Никогда не знать с вечера, к какому утру повернет лицо, каким завтра будет сегодня, не знать и не предвидеть, только по-тютчевски «только верить»280.
И разве не понятно, разве так уж нелепо, что о себе самой глотает страницы фонвизинских романов281, что на «песенки Вертинского» скоро нужно будет ввести карточную систему.
Правда же, это не только «беженцы».
Четыре года бойни, какой еще не выдумывала история, три года адской муштры, одним из сотни избегнутой военщины.
Три года казарменными плацами – улицы, и через два третий дом – казарма, тучами живого серого сукна, кажется, октябрьское небо застелило землю.
Переменились понятия: герой – это «оборонщик», «белобилетник», и счастливец – больной и немощный.
А вместе с тем как трудно расстаться.
«Ваша профессия?» – «Солдат». – «Ваше звание?» – «Бывший офицер». – «Но вы же не кадровый?» – «Нет, но я был офицером».

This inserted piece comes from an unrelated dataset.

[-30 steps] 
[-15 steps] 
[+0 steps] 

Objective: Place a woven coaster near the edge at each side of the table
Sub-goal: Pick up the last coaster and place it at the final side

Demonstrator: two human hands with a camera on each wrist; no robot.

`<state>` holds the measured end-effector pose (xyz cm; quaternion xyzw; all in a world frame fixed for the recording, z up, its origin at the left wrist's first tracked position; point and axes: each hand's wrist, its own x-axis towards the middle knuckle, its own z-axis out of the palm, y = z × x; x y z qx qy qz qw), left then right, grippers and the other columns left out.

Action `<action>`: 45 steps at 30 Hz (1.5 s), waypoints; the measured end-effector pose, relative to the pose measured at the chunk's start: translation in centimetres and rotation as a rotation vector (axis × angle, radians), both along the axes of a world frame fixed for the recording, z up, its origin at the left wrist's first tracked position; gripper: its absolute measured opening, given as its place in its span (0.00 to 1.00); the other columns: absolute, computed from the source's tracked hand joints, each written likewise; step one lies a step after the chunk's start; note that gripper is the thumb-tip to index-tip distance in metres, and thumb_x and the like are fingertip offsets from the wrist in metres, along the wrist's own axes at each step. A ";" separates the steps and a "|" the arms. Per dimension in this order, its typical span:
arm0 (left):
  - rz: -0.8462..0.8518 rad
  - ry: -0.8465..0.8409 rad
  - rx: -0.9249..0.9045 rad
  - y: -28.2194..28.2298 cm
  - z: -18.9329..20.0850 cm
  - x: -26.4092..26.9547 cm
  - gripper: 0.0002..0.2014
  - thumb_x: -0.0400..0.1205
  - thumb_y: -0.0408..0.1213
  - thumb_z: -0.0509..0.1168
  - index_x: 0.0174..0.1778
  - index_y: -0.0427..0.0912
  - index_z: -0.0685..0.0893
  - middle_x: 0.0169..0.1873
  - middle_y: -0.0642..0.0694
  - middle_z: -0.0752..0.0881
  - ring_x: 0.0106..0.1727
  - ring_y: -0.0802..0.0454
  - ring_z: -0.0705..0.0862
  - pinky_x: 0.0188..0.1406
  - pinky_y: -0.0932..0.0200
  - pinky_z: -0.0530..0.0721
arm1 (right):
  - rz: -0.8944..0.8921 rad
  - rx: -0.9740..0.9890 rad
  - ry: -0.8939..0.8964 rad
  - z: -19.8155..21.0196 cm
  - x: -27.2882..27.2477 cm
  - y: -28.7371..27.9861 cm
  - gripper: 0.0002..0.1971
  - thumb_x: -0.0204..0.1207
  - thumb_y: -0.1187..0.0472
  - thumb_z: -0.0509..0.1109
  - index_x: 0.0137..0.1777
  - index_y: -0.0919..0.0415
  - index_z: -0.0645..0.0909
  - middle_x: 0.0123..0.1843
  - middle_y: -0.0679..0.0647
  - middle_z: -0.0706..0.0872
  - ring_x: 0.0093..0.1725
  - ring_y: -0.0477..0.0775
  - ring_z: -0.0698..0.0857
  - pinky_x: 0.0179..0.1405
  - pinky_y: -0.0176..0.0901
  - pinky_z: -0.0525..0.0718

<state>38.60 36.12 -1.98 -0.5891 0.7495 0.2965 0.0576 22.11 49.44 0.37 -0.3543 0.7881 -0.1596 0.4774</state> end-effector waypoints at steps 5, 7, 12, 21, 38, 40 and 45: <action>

Мирный обыватель три года изнывал, протирая винтовкой плечо. Даже наказанье – часы под ее сенью. Еще бы, казалось, не ненавидеть. Но берегут, рискуя расстрелом, прячут стащенное откуда-то и когда-то ружьецо. А где можно, а кому можно, там и не расстаются, оттягивая себе плечи. Запрятывают в чемодан поломанный штычишко. Завидуют счастливцам, у которых есть хотя бы револьвер. И чтобы иметь его, идут туда, куда бы иначе ни за что не пошли.
Годами ходили пронумерованные, меченные петличками и погонами, и после декрета где-то украдкой нашивали буквы и ленточки.
О снятии шпор нужны специальные приказы; нужно преследовать «погононосцев», а ведь такие «консерваторы» и не только из офицеров.
Как пришлась по душе муштра и «красота» лубочной открытки. Какое великолепное ремесло! Даже страшно подумать, сколько было кадровых фельдфебелей и подпрапорщиков. Тем-то, понятно, некуда деться.
А вот еще. Это даже не обыватель.
Талантливый, молодой московский композитор. Очень тонкий человек, уже с именем. Но бывший юнкер бывшего привилегированного кавалерийского училища. Без погон, без кокарды, но в шпорах и обязательно в шпорах. Его арестовали в кафэ (не в г. Москве) за преувеличенно-вежливое испрашивание разрешения курить у такого же беспогонника полковника
Этого много, слишком много. Об этом не стоило бы и говорить, но… много чересчур. Кто-то ведь что-то делал. И к кому-то призывали. А разве взовешь к дружным кадрам «ландскнехтов»?
Ведь так понятно, кто эти «контры», там где есть ремесло: «военный».
Не нужно даже покупать. Услуги почти что бесплатно. И странно, что нет до сих пор еще печатных предложений их.
Разве скажешь: «оставьте», а если и скажешь, что из того.